Освальд поднял взгляд и, наблюдая, как Мэтью пытается улыбнуться, глядя прямо ему в глаза, прочел в его братолюбивой, сердечной, свойской манере истинную цель его приезда. Он отвернулся и, поправляя склянки на прилавке, чтобы они стояли этикетками наружу, произнес:

– Мой знаменитый, почтенный брат… Но я не готов заклать упитанного тельца в честь твоего возвращения…

– Освальд!

– Я же не так давно тебя предупреждал.

– Прошу тебя, погоди.

– Ничем не могу тебе помочь.

– Нет, нет. На самом деле, я приехал с хорошими новостями…

– Ничем…

Мэтью стукнул кулаком по прилавку. Испугавшись шума, который он сам же и устроил, он уставился на свои начищенные до блеска ботинки.

– Но я проделал долгий путь…

– Ничем не могу тебе помочь.

– Ты упекаешь меня в тюрьму.

– Никуда я тебя не упекаю. Я просто ничем не могу тебе помочь.

Мэтью откинулся в кресле, раскрыв свой гроссбух, заполненный мнимыми числами. Его невидящий взор задержался на оррерии, стоявшем у окна. Нахлынуло чувство унижения, грязное и теплое, словно вода в ванне, в которую только что помочились. Но очертания оррерия, медленно проступавшие у него перед глазами, настроили его на философский лад.
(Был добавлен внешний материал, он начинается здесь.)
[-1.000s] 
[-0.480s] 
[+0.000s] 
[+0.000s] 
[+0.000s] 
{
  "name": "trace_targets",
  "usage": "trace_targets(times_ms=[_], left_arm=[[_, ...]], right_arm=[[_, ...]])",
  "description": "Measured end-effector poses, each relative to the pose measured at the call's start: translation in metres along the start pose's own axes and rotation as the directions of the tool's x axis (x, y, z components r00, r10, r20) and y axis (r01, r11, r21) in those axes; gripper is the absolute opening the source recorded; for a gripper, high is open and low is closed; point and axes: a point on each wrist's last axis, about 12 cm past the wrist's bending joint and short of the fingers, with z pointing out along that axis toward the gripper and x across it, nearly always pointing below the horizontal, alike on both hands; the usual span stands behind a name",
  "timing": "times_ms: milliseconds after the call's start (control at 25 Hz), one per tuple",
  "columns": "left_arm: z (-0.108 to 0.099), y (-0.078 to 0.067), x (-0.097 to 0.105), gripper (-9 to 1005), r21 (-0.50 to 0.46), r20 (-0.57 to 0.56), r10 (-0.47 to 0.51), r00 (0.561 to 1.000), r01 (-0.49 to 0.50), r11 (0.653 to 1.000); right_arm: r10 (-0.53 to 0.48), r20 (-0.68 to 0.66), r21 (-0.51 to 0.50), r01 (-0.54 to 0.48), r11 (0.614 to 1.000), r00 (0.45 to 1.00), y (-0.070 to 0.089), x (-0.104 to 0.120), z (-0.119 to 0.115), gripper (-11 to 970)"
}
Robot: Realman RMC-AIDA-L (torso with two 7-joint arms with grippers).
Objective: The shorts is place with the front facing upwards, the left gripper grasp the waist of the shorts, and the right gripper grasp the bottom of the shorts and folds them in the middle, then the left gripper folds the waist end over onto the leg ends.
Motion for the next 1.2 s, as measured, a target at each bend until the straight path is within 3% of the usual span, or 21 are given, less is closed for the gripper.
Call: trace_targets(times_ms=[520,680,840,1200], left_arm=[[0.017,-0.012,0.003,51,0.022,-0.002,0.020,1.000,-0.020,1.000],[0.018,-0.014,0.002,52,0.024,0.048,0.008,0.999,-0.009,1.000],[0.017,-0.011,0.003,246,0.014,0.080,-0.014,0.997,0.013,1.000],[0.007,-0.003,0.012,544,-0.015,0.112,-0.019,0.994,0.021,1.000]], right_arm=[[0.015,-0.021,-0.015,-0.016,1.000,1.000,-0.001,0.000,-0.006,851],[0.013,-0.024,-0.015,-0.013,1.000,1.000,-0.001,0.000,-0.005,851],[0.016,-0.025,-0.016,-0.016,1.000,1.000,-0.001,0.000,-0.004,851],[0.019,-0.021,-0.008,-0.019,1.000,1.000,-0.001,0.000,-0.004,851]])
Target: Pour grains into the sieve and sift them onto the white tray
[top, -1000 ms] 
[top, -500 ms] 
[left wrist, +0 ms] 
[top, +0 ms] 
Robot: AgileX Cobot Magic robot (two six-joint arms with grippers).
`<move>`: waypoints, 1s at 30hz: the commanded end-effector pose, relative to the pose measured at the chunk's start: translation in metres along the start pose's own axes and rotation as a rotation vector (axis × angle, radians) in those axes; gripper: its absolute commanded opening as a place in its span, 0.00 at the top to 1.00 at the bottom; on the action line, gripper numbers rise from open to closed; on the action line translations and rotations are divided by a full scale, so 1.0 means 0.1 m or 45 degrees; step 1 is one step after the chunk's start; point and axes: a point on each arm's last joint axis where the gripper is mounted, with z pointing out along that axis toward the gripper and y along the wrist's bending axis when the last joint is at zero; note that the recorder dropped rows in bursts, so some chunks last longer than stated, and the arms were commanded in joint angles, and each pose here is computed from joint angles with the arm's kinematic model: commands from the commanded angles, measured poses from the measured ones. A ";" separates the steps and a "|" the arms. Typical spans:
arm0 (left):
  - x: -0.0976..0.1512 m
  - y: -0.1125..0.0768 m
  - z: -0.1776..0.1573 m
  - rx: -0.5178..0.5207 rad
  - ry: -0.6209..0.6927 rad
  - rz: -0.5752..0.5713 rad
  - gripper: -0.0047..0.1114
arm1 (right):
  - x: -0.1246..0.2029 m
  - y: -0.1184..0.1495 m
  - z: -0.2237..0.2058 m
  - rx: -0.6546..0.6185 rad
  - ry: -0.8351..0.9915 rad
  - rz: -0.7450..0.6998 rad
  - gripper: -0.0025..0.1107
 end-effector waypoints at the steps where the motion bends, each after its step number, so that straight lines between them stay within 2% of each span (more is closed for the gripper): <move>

Эти маленькие шарики на концах осей, подвешенные в бескрайнем пространстве, в абсолютном безмолвии, и жизнь, насколько известно, есть лишь на одном из этих шариков, да и та не более чем пыль, налипшая на его поверхность, а главное – зачем? Он погрузился в глубокое, тихое уныние, задумался о том, как всю свою недолгую жизнь человек вертится, как неистовствует, прежде чем войти в это безмолвие, и на его губах появилась печальная улыбка. Ясно было, что уже совсем скоро его поглотит хаос, что наказание неминуемо, а потому он испытывал особое тихое удовольствие, сидя в одиночестве в своем кабинете: чернила в книге расходов еще не просохли, письмо засунуто обратно в конверт, надеяться больше не на что. И когда дверь кабинета распахнулась, Мэтью Аллен тотчас же вскочил.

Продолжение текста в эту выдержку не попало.